Olmak istediğiniz gibi biri olma düşüncesi, gelecek kaygısı, kendini iyi bir
şekilde yetiştirmek gibi faktörler günleri planlı yaşamaya iter. Bunların
sayısız faydası olmasının yanında yarattığı olumsuzluklar ise açıktır.
Belirttiğim faktörler doğrultusunda planlanmış bir gün içerisinde belli bir
saat kafasına eseni yapmaya ayrılsa dahi kaliteli bir ruh doyumuna ulaşılamaz.

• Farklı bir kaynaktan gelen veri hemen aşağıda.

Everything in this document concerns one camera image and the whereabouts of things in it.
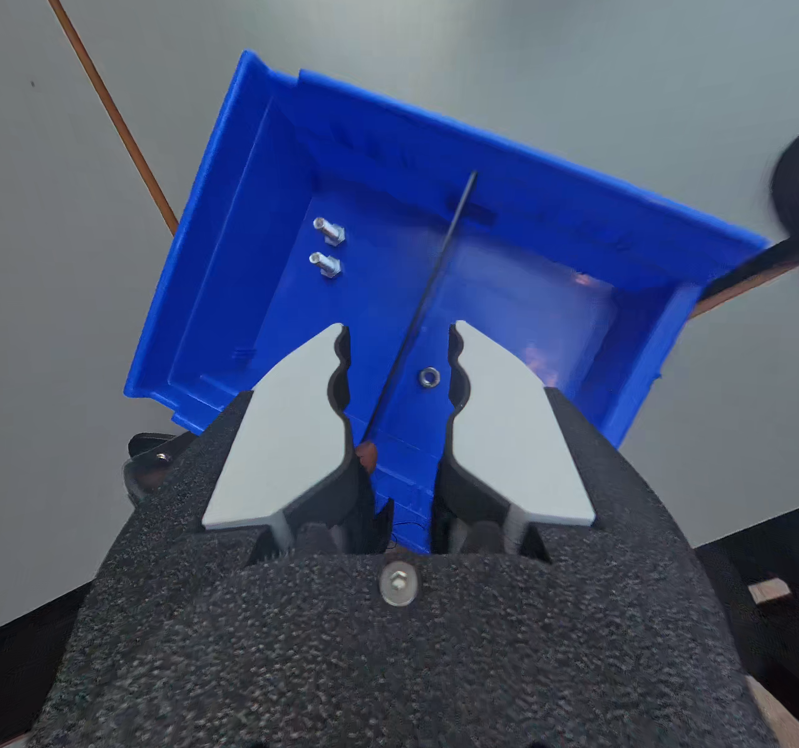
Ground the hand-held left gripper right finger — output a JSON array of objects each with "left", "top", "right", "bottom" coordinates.
[{"left": 444, "top": 320, "right": 597, "bottom": 527}]

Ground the black glossy bracket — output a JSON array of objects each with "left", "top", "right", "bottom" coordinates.
[{"left": 122, "top": 432, "right": 196, "bottom": 500}]

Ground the blue plastic bin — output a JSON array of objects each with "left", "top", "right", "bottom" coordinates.
[{"left": 123, "top": 50, "right": 772, "bottom": 555}]

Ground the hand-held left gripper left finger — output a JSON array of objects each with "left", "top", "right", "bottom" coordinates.
[{"left": 201, "top": 323, "right": 362, "bottom": 550}]

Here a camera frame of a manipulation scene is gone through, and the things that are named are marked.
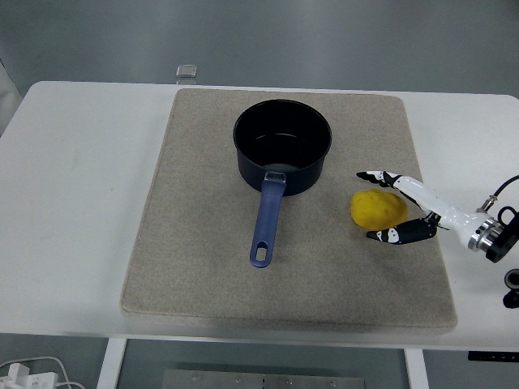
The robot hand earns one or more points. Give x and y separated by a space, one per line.
430 198

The yellow potato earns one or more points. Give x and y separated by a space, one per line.
377 208

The black table control panel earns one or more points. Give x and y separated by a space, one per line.
492 356

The white table leg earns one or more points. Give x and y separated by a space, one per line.
417 370
110 364

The beige fabric mat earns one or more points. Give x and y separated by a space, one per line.
202 263

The grey metal plate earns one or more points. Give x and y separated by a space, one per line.
263 381

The small clear plastic block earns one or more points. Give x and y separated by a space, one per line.
186 71

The person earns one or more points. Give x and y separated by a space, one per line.
5 93

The white power strip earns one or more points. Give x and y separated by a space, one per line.
28 379

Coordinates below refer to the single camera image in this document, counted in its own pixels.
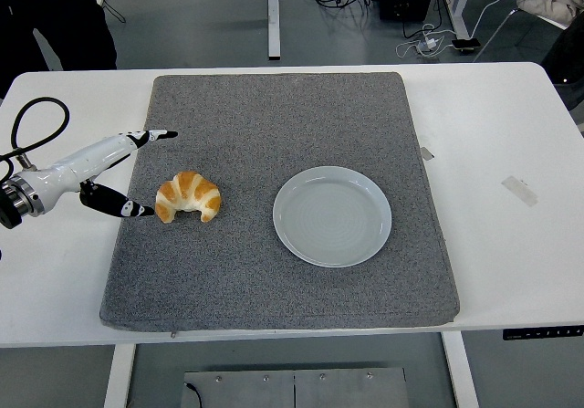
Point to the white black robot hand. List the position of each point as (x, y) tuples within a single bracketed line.
[(86, 159)]

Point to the golden croissant bread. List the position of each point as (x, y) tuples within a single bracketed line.
[(188, 189)]

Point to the round pale grey plate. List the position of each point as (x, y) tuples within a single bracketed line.
[(333, 221)]

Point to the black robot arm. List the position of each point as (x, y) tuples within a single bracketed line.
[(7, 212)]

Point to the grey metal plate with screws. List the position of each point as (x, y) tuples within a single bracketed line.
[(319, 392)]

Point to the person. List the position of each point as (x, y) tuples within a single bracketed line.
[(68, 24)]

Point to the grey felt mat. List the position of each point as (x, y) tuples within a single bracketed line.
[(228, 266)]

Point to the white table leg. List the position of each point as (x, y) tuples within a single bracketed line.
[(460, 371), (119, 376)]

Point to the white slim desk leg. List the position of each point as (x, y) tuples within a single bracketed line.
[(273, 15)]

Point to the small grey tape piece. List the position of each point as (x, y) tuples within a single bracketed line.
[(427, 153)]

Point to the black smartphone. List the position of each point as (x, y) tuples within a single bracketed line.
[(465, 44)]

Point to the white background desk leg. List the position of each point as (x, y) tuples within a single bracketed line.
[(461, 6)]

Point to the grey metal chair leg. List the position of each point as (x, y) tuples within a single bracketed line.
[(495, 36)]

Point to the large grey tape piece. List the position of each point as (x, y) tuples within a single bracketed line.
[(519, 190)]

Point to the black table control panel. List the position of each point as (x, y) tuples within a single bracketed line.
[(543, 332)]

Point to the dark garment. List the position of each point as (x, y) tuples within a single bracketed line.
[(566, 61)]

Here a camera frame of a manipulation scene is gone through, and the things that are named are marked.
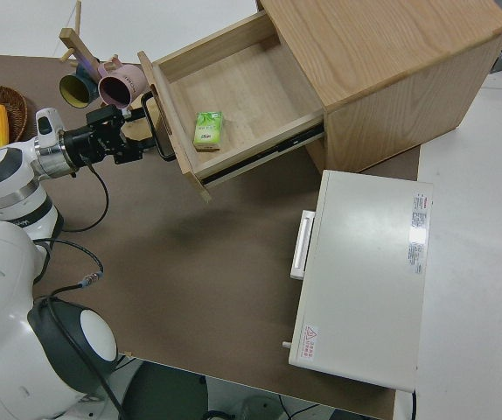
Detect wooden drawer with black handle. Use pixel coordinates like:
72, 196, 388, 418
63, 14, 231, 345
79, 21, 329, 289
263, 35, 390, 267
136, 10, 325, 205

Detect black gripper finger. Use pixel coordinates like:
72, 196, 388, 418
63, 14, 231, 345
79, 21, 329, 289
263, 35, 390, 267
119, 133, 164, 165
122, 107, 153, 125

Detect light wooden cabinet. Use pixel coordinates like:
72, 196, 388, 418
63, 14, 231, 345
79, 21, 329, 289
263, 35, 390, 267
257, 0, 502, 174

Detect white toaster oven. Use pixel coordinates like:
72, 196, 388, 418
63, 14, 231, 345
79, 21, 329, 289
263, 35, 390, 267
282, 169, 435, 393

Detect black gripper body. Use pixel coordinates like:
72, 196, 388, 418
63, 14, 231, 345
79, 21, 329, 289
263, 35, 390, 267
85, 106, 132, 165

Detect green tissue pack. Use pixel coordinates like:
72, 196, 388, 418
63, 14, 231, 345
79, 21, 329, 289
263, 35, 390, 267
192, 110, 226, 153

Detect brown table mat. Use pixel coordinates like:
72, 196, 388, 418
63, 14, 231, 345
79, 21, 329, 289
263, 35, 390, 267
0, 52, 422, 420

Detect dark blue mug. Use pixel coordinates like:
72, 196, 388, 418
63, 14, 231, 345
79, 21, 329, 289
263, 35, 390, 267
58, 60, 99, 109

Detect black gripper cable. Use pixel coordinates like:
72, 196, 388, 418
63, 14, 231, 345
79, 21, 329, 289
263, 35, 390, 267
73, 155, 110, 233

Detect wooden mug tree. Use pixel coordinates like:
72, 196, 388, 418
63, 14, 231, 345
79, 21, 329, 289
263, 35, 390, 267
58, 0, 156, 142

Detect brown wicker basket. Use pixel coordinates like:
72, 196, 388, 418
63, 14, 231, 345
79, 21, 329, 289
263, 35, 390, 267
0, 86, 29, 163

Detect pink mug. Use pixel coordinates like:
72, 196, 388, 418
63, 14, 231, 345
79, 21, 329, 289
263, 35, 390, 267
97, 59, 147, 109

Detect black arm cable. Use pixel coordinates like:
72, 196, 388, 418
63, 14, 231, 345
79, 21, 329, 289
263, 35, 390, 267
27, 238, 125, 420

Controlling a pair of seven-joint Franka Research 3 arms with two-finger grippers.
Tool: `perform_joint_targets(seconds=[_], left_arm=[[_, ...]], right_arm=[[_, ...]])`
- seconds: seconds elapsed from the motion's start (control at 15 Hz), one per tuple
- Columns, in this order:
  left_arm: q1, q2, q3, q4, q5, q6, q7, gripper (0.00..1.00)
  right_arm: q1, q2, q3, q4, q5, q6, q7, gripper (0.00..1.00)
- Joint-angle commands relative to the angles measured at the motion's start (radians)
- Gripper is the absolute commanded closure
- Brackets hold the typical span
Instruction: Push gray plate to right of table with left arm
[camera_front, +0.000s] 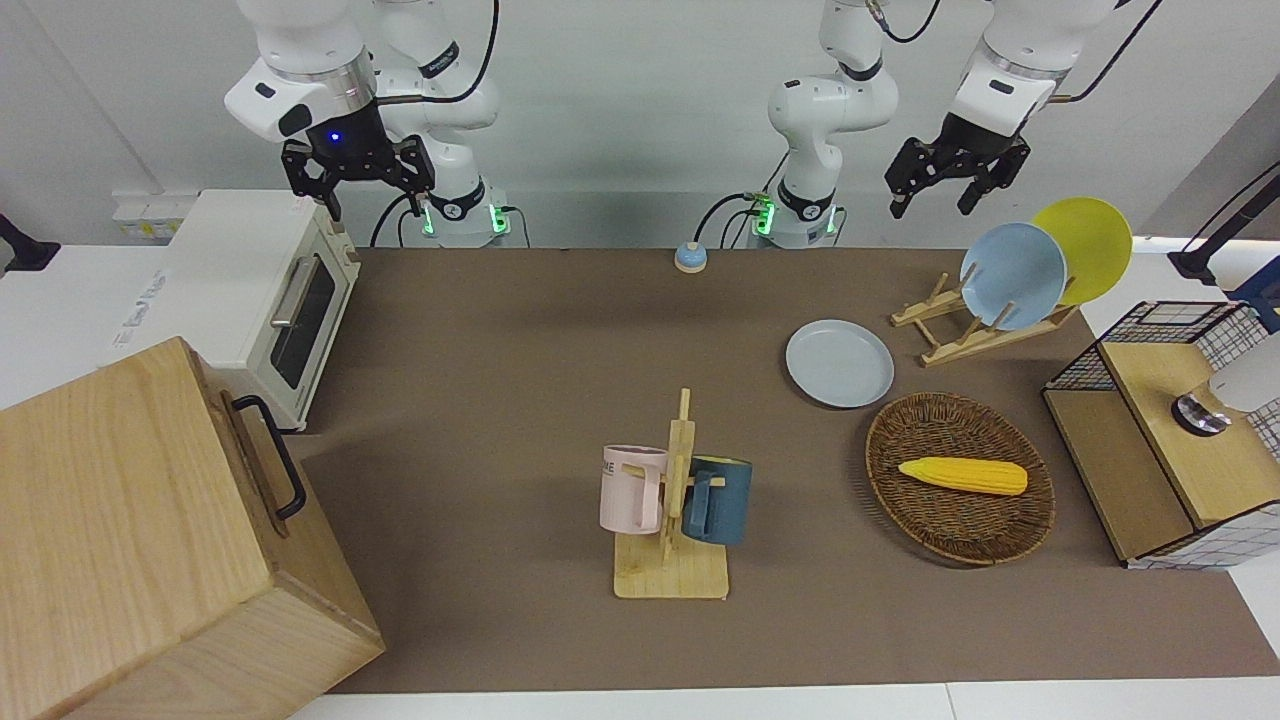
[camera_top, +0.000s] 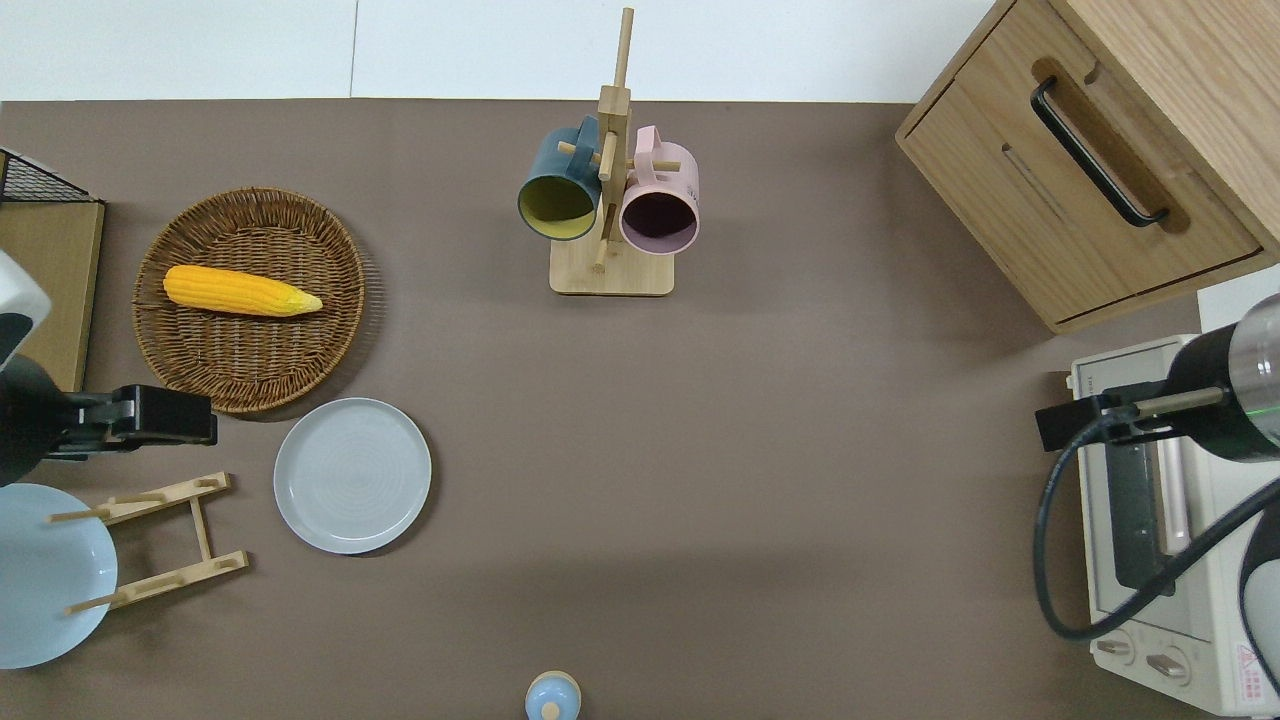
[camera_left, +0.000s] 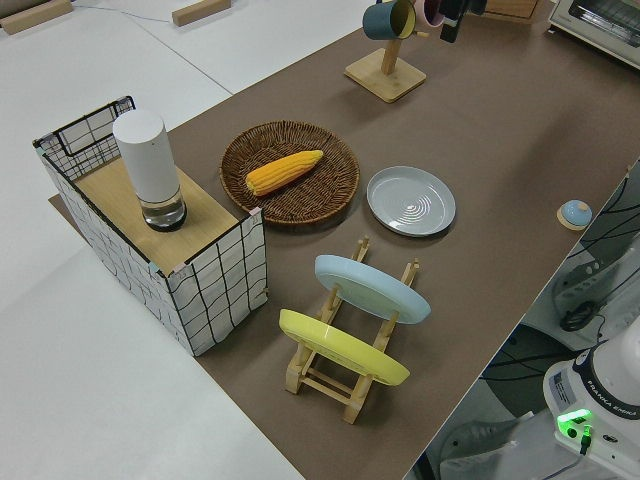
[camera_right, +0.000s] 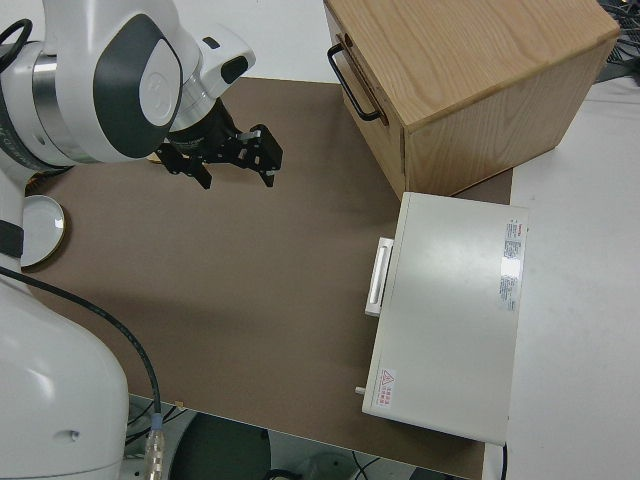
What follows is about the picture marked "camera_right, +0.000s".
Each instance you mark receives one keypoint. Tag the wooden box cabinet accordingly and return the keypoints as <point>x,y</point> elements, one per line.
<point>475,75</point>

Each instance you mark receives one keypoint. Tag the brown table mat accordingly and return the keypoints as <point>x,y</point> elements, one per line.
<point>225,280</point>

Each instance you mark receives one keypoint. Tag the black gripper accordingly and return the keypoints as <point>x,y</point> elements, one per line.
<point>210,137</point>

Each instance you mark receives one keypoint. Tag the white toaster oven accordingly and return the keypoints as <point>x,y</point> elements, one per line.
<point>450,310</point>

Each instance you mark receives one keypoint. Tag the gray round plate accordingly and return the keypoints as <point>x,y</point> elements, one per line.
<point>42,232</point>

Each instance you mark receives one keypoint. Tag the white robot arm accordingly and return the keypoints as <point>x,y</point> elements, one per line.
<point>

Bunun yanı sıra somut kazanımlar olarak birtakım birikimlere gayet tabi
ulaşılır.
Bu
noktada iki kazanımı kıyaslayacak olursak, gün içerisinde kafasına ne eserse o
yapılarak ardından ulaşılan bir takım manevi doyumlar mı tercih edilesidir
yoksa planlanmış bir gün çerçevesinde elde edilen birikimler mi şeklinde bir
soruya odaklanmak gerekir. Şüphesiz kafaya esilen yapılarak sadece bireysel
manada birtakım eğlenceler elde edilir. Şu şekilde açıklanabilir: Sabah kaçta
kalkacağı belli olmayan birisi, kalktıktan sonra ne yapacağı, neyle
ilgileneceği belli olmayan birisi ekseriyetle kendisini düşünmektedir. Bunun
bir sonucu olarak da mutludur ve hayatın zevklerini tatmaktadır. Öte yandan
sabah erken kalkarak, belirlenmiş görevlerle veya araştırmalarla ilgilenen
birisi bireysel gelişim ve bu gelişimle birlikte toplumsal açıdan da birtakım
gelişimler hedeflemektedir. Bu amaç çerçevesinde bir şeyler değiştiremese bile
en azından çalışmış, denemiş olacaktır. Bununla beraber kendi üzerine yapması
gereken bazı eğilimleri de ihmal edeceğinden hayatı anlamlaştırabilmesi daha
zor olacaktır.
Bazı bireysel manevi doyumlar, cazibesiyle üstün olsa da planlanmış günlerin amaçları bireysel doyumlardan daha büyük emellere hizmet etmektedir. Şahsen bir gün sonunda kafamı yastığa koyduğum an, gün içerisinde yaptıklarımı mukayese ettiğimde kendime kattığım somut olgular bulamazsam o günü boşuna yaşamışım gibi hissederim. Her konuda olduğu gibi bu konuda da farklı yaklaşımlar mevcut. Bazen ben de keşke kafasına eseni yapanlar gibi olsam, bir defa geldiğimiz hayattan keyif alsam desem de beceremiyorum. Belki de bu dünyada keyif alınacak bir taraf yoktur.